▶ **Problem requirements**: Without changing a thing, reproduce the entire listing and leave out its pictures.

= Beginning of Section =

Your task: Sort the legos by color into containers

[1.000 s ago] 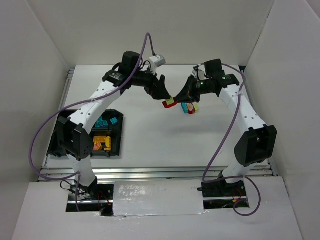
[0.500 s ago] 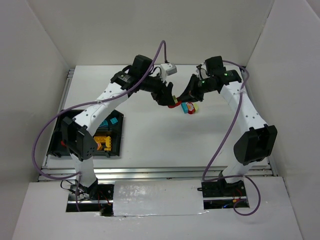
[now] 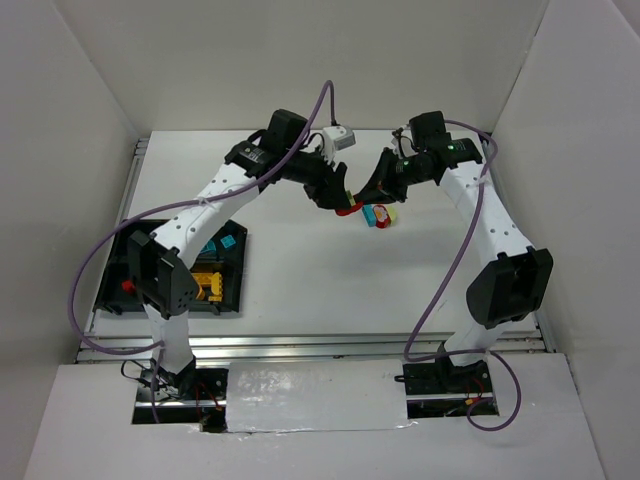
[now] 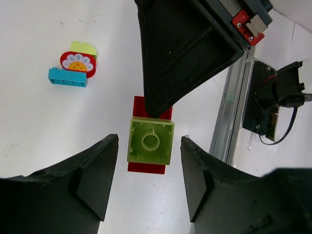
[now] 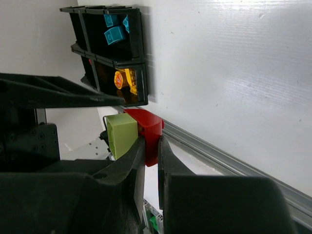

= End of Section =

▶ **Written solution**:
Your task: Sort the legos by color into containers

[1.000 s ago] 
[0.500 s ago] 
[now] 
[now] 
[now] 

Nothing else goes in the answer.